BOSTON (WPRI) — All Americans 16 years and older are now eligible to receive the COVID-19 vaccine, so some of the focus is starting to shift toward getting children vaccinated.
Both Pfizer and Moderna are testing their vaccines in children. Earlier this month, Pfizer asked the U.S. Food and Drug Administration (FDA) for emergency approval of its vaccine in children ages 12 to 15.
According to Dr. Anthony Fauci, vaccines may soon be available for children even younger.
“I think by the time we get to the first quarter of 2022 we’ll be able to vaccinate children of virtually any age,” Fauci said on CNN’s Face the Nation over the weekend.
Parents are now considering whether or not their children should get the shot.
“I’m definitely pro vaccinating the kids. I will do it,” Yuval Feinstein, of Boston, said.
“It was just invented yesterday so we would very much like to see the science behind,” Aaron Friar, of Brighton, said.
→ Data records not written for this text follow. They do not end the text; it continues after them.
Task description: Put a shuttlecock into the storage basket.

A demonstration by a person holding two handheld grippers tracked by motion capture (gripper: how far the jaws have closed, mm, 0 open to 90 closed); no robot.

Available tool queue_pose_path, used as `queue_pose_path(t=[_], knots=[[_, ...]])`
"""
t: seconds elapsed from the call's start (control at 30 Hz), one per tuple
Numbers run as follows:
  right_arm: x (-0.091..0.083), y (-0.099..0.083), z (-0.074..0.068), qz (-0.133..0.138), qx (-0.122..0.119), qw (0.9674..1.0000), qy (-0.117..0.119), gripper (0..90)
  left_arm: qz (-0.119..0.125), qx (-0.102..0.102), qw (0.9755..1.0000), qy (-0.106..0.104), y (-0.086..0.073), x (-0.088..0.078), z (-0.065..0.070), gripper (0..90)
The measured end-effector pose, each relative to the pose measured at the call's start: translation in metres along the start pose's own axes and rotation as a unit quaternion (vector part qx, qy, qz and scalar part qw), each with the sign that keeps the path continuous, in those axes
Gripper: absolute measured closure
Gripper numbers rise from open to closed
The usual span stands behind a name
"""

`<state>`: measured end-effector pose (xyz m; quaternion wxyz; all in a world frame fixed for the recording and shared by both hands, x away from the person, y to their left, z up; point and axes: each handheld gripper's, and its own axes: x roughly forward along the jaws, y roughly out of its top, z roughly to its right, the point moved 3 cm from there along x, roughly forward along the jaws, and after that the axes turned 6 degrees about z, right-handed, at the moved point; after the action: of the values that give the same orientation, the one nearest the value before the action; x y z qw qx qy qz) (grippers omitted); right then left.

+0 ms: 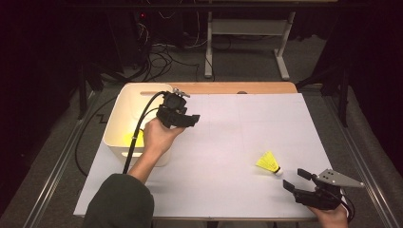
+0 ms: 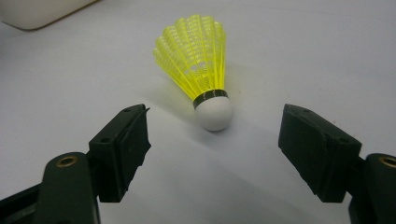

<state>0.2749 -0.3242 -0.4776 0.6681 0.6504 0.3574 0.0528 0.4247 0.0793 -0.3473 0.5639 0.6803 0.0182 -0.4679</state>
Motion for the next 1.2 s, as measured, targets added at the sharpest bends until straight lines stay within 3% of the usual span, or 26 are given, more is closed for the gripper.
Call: queue_pose_path(t=[1.2], knots=[[0.0, 0.0, 0.0, -0.002, -0.001, 1.0, 0.0, 24.9, -0.002, 0.006, 0.9995, -0.031, -0.008, 0.019, 0.028, 44.0]])
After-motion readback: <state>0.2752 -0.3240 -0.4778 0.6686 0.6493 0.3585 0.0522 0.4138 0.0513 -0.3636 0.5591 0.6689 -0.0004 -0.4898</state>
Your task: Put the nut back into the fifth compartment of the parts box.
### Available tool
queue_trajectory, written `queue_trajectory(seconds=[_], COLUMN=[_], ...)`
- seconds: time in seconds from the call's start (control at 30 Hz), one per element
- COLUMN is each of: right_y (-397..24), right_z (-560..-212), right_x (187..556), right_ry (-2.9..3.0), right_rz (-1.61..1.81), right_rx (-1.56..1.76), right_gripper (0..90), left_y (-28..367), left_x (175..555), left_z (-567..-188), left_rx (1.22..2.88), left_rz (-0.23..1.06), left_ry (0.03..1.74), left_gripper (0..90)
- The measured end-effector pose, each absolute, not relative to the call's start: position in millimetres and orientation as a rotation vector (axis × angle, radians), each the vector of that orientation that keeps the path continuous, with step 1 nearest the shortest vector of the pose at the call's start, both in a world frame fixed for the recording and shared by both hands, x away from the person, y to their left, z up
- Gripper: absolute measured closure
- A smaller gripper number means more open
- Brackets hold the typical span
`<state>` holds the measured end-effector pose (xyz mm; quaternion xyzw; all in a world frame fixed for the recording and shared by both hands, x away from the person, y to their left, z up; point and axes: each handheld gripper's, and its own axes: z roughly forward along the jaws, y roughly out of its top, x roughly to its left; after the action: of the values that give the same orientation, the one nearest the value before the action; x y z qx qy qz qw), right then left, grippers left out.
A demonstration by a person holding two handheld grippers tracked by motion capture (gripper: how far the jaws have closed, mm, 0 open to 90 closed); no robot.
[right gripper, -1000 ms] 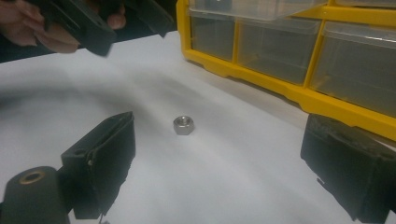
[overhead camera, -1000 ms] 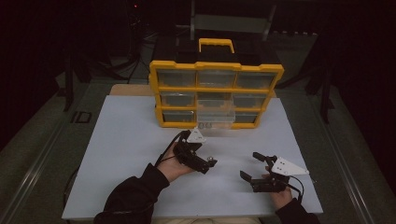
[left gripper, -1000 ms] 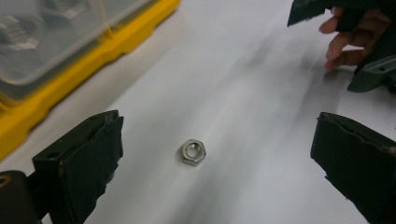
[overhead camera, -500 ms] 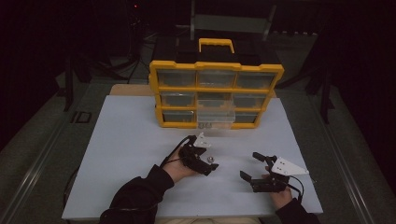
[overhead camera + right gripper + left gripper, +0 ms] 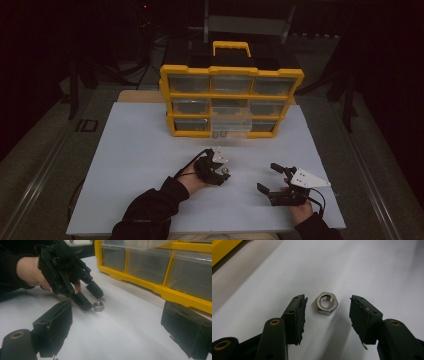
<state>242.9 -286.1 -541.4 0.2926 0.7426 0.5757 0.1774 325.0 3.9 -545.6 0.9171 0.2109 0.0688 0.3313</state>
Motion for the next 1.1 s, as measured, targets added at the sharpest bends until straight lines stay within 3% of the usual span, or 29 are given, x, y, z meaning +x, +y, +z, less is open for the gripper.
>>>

According to Rick Malley, MD, an infectious disease doctor at Boston Children’s Hospital, giving the shot to kids will help achieve some level of herd immunity.
“It’s certainly going to require immunizing more people than just the adult population,” Malley explained. “Kids, as young as even 12 years of age, will hopefully be able to be vaccinated by the summer.”
While studies show the virus is less risky for children, Dr. Christina Hermos, an infectious disease specialist at UMass Memorial, says vaccinating children could help prevent serious cases.
“We’ve seen a lot of this post COVID-inflammatory complication called MISC which luckily has very low mortality, but it can be quite severe and does require hospitalization,” Hermos said.
It’s unclear how quickly the FDA could act on allowing Pfizer’s vaccine to be given to younger children.
Meanwhile, Moderna is conducting a similar clinical trial on its vaccine for kids ages 12 to 15.